How to complete this task =
The lines you return should be those containing the string "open", taken from the data below.

Source material =
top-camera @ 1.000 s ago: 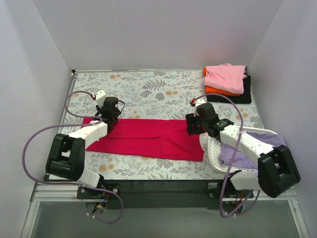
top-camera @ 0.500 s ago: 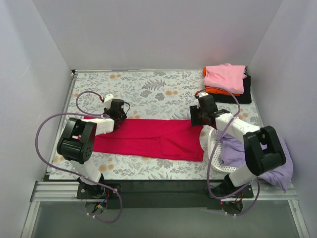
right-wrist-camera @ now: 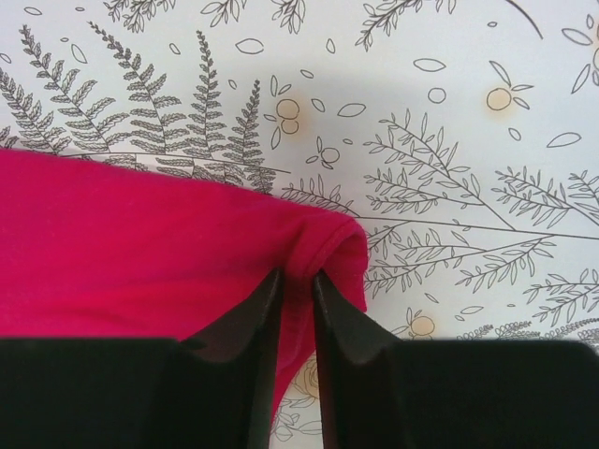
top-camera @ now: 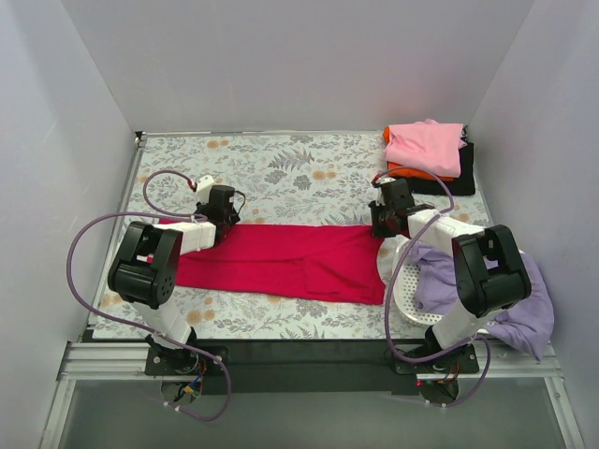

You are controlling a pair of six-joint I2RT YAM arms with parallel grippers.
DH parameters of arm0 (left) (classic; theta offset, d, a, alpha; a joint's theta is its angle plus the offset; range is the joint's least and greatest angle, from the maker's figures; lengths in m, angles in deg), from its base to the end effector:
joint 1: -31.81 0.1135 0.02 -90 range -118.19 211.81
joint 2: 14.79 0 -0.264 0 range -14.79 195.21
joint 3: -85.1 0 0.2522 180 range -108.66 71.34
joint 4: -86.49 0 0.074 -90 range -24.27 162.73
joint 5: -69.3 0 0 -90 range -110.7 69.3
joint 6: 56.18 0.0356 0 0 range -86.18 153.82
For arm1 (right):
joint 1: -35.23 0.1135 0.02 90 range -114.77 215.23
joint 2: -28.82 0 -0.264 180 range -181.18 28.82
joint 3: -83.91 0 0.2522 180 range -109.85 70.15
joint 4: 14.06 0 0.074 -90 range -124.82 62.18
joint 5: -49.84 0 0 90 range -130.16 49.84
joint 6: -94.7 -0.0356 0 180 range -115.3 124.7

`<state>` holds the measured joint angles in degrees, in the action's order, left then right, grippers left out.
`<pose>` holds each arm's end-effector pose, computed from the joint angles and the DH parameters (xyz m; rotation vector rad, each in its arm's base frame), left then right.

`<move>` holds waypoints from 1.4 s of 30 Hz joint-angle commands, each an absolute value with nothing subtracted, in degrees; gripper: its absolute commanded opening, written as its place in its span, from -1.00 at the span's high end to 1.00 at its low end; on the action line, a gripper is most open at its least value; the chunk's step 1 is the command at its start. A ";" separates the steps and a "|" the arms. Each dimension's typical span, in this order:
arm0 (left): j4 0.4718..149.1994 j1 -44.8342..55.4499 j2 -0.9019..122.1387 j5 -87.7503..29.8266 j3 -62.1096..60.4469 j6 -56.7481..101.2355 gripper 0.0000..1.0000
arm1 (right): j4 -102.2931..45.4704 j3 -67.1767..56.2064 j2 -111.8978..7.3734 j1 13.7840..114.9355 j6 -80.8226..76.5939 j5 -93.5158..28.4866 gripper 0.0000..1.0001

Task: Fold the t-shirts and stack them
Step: Fold the tshirt

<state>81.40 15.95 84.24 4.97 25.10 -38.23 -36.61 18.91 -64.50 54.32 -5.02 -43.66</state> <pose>0.3250 -0.0763 0.1416 -1.2539 1.8870 -0.2926 0.3092 0.1047 0.1724 -0.1744 2.4557 0.1448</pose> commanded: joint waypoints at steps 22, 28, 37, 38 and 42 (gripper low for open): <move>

Expected answer =
`<move>` holds waypoints from 1.4 s of 30 Hz joint-angle commands, each an absolute value with nothing subtracted, in degrees; gripper: its absolute commanded opening, written as its place in its span, from -1.00 at the span's high end to 1.00 at its low end; on the action line, a gripper is most open at its least value; the chunk's step 1 is the command at its start. A ";" separates the steps and a "|" the arms. Each dimension's typical span, in this order:
<state>81.40 15.95 84.24 4.97 25.10 -38.23 -36.61 18.91 -64.50 54.32 -5.02 -43.66</state> <pose>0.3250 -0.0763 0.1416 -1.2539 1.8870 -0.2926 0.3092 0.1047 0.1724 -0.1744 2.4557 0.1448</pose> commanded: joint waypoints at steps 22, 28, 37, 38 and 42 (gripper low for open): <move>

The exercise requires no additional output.